Mom told me that she sat and cried through your most favorite movie, the old war movie that they always show on this day - the victory day - and the day when you left...
It’s that day, of all days…
They say that time heals, but for me it’s merely a distraction. Time has simply driven me away, further than I ever thought I’d be; further than even you could have imagined. I’m separated from the event not merely by an interval of thirteen years, but everything else that happened during this time, everything that you never got to see and everything that you missed.
Sometimes, in my dreams, it still feels that you’re here, somewhere, and sometimes you come back knocking on the door, as if you never left… At times I can see you standing in front of me, silent, but smiling… If only I could see you once again, if only I could ask you that one question that will always be on my mind, wherever I go, whatever I do – whether you approve of what’s become of me…
At times i wonder how different things would be if you were alive...

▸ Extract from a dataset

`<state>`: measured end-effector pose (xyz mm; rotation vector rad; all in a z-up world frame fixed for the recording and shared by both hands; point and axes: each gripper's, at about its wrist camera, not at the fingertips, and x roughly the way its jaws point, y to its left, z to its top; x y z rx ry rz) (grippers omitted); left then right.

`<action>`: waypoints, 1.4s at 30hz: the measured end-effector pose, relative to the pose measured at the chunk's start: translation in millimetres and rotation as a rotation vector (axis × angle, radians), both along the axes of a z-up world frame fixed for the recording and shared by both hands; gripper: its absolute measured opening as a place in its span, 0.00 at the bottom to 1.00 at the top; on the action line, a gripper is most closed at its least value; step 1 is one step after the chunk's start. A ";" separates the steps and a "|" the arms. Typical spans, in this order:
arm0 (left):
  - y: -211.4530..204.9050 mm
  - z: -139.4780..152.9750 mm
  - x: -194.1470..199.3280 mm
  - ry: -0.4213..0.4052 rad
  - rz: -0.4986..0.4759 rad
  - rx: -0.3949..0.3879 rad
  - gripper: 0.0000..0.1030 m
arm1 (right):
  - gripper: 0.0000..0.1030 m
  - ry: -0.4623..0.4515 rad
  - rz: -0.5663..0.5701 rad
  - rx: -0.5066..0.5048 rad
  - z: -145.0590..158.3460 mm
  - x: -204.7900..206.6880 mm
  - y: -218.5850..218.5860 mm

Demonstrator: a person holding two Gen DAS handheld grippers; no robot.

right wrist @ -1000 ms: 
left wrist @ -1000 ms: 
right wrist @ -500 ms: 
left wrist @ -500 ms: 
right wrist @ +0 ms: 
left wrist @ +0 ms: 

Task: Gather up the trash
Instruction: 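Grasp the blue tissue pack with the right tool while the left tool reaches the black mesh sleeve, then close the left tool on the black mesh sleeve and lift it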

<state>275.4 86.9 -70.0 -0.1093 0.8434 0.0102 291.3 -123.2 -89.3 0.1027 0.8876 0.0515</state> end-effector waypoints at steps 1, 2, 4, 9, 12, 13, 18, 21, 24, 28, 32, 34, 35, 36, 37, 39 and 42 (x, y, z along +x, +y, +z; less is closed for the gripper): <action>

There really is no way of reconciling with it. It gets harder, instead of getting better. Blind acceptance only numbs the pain. Time is but a distraction. Grieving only brings temporary relief… There’s always the pain, the question, the knowledge that it could have not happened…
2 comments:
Oh, God, grief. Grief is intractable. It cuts so, so deep. And maybe we never so much get *over* as we do--somehow, in some way--get *through*. I don't know.
I was explaining one of my tattoos to someone the other day. It's a quote from Marguerite Duras's "Hiroshima Mon Amour" that reads, "I see my life. Your death. My life that goes on. Your death that goes on." I got it several years ago to memorialize my own mourning; it remains one of my most meaningful pieces.
When asked why I would get such a sentiment permanently inked on my body, I tried to explain that I feel like who we are, what we do, what sort of life we live now, is as much affected by who is not with us as who is, what we haven't or can't do as what we have or what we can, what sort of life we thought was to be as what sort of life turns out to be so. Our present and future realities are functions of absence and loss as much as of presence and gain.
It's a quiet, small truth that I hold to. I hold it quietly in part because, most people think it morbid or pessimistic. But, oddly, it comforts me. Or maybe it just feels very, very true.
Thank you very much for this most insightful comment.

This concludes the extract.